Things to include in your definition:
The amazing thing about the self-employed life is you get to create the life you want to live.
You get to live life on your terms.
But getting there requires figuring out what you want your life to look like – not what you think it should look like.
You need to know where you’re going before you can start heading there.
You’ve defined what success looks like for you. You’re determined to work towards that vision for yourself. Now you can start setting some goals.
The key here is to set specific goals. A specific goal is unambiguous and well-defined.
Let’s say your goal is to make more money by being self-employed than what you make at your current job. That’s a start, but you’ll need to get more specific. Right now, it’s still unclear...
A specific goal has a measurable amount and a set timeframe. For example, “In 12 months I will be making 3 times my current monthly income.”
The more specific you can get about your goals, the more powerful this step.
Goals can also be categorized into long-term and short-term goals.
Long-term goals are where you dream big. You’re building your ideal life for yourself. Be ambitious!
But, having one big, lofty goal can get overwhelming very quickly. The key to preventing paralysis and getting you moving is to set smaller goals that build towards the big one.
Short-term goals are critical to keeping you constantly moving step by step towards your big goals. Hitting smaller milestones allows you to count your successes on the way, motivating you to keep the momentum going.
I like to set an overarching year-long goal, and then set quarterly goals on my way to the year-end goal. Then, I break it up even further until I have manageable action items I track each week.
Focusing on what I need to get done each week takes the stress and worry out of thinking about how I’m going to achieve one big, ambitious goal.
We’ll get there – one small step at a time.
For daily and weekly goals I use this template from James Clear, author of Atomic Habits.
Take anything you need to get done and apply this to it: “This week, I will [a specific to-do] on [day] at [time] at [place].”
Example: This week I will send 20 cold emails on Thursday, at 9:00 am, at my desk.

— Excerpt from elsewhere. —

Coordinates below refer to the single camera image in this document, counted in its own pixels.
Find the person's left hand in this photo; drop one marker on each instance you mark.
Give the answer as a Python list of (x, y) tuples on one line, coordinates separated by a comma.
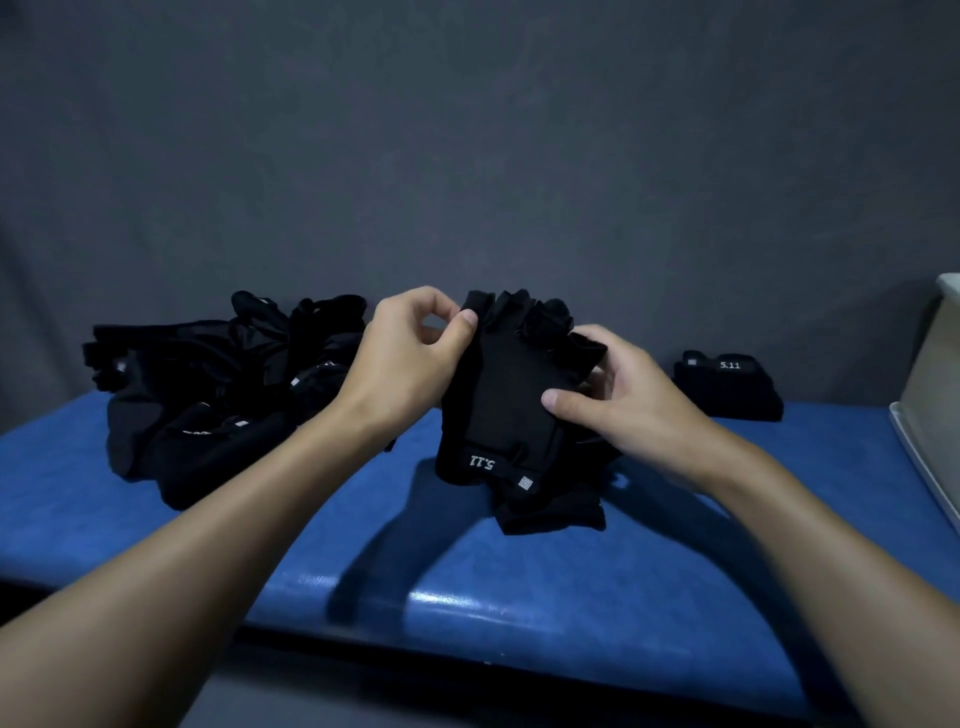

It’s incredibly simple – and it works.
Writing down what you want to achieve and attaching a time and place to it makes you more likely to hold yourself accountable. By setting an “implementation intention” you are up to three times more likely to stick to your goals.

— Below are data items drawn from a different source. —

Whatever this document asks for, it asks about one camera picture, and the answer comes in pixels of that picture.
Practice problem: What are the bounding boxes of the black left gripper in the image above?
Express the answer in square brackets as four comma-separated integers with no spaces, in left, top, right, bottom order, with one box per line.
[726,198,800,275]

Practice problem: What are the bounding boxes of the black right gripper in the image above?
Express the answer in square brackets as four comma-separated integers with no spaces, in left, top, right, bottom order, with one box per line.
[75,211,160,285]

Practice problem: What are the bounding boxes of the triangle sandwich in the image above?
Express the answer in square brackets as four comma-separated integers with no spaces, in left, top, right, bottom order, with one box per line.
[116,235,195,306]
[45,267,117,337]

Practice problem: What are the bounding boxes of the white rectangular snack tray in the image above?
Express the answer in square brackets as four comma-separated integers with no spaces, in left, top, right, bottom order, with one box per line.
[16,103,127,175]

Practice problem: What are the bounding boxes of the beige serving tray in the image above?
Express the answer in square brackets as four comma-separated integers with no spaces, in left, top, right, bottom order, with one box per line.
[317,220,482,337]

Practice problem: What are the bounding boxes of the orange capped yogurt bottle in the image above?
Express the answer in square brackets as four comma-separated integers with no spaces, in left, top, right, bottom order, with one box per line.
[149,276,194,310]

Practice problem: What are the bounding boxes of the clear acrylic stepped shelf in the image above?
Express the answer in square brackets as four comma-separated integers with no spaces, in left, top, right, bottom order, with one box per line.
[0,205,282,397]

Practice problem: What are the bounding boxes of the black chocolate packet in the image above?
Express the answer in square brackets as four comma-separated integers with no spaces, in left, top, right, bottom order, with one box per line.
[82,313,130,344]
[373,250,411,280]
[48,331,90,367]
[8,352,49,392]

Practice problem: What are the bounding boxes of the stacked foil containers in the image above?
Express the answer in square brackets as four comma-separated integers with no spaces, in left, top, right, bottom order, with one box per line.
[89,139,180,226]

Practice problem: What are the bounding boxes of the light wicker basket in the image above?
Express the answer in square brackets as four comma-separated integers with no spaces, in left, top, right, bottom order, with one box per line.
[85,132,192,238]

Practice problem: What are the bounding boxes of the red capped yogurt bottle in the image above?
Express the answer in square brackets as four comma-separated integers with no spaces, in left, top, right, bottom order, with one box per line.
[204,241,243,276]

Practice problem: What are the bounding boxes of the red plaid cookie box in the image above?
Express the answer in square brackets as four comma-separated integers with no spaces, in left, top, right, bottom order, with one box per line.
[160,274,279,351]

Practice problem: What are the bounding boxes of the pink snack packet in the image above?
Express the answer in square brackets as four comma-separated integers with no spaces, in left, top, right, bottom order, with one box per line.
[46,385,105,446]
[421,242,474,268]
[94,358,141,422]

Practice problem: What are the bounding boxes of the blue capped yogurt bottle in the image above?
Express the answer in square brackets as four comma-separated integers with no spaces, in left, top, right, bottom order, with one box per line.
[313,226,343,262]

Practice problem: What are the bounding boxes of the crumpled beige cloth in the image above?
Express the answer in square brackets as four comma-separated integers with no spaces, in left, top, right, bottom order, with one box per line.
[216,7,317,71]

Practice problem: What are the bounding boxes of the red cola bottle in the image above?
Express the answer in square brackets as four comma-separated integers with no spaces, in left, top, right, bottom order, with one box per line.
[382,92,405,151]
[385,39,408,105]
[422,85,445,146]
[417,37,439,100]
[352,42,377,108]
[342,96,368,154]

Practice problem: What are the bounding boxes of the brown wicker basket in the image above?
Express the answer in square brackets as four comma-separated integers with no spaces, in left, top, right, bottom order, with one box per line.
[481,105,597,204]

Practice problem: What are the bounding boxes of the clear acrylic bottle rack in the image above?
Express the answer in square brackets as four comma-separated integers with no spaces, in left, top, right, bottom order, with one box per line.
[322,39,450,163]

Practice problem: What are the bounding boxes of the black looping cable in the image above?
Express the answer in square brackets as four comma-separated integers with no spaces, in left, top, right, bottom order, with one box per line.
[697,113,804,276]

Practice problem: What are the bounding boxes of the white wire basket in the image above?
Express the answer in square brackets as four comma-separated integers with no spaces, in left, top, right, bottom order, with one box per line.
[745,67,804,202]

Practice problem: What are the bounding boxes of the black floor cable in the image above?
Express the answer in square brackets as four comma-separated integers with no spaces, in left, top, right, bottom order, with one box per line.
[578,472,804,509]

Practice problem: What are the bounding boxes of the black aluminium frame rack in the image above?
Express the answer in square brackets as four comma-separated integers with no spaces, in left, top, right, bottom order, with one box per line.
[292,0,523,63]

One last word on goal setting. Seriously, this step is so important.
Research shows setting specific and challenging goals leads to higher performance than setting easy goals. You want to set goals that are challenging and maybe even scare you a little. Getting out of your comfort zone is how you grow.
Here’s your new goal-setting checklist:
Now you’re ready to create an action-based plan to achieve your goals.
You’ve set some specific, actionable, and challenging goals for yourself. Congrats! Now you want to have a system that allows you to stick to your plan.
Setting up a daily routine allows you to work more productively, stick to your to-do list, and set up good habits as a business owner.
As a freelance copywriter, you are your own boss. There’s no one to tell you when to get up and when to work on your projects. This is incredibly freeing – but you’ll want to set up some structure to your life to make things easier.
Just like breaking up long term-goals into smaller ones allows you to take things one step at a time, breaking your day into sections is going to save you from feeling overwhelmed.
While I like to leave some flexibility towards the end of my day, I have a structured morning routine to get me organized and feeling productive.
My morning routine:
8:00 AM: Wake up
8:30 AM: Meditate
8:45 AM: Journal
9:00 AM: Review goals and to-do list
9:05 AM: Take care of the most pressing item on my to-do list
9:30 AM: Read/learn new skills
10:00 AM: Write
My morning routine keeps me organized so I can plan my day, and it keeps me motivated because I start my day working on myself and my business goals.
Find a routine that works for you and keeps you organized. The structure takes any guesswork out of what you should be doing at any given time.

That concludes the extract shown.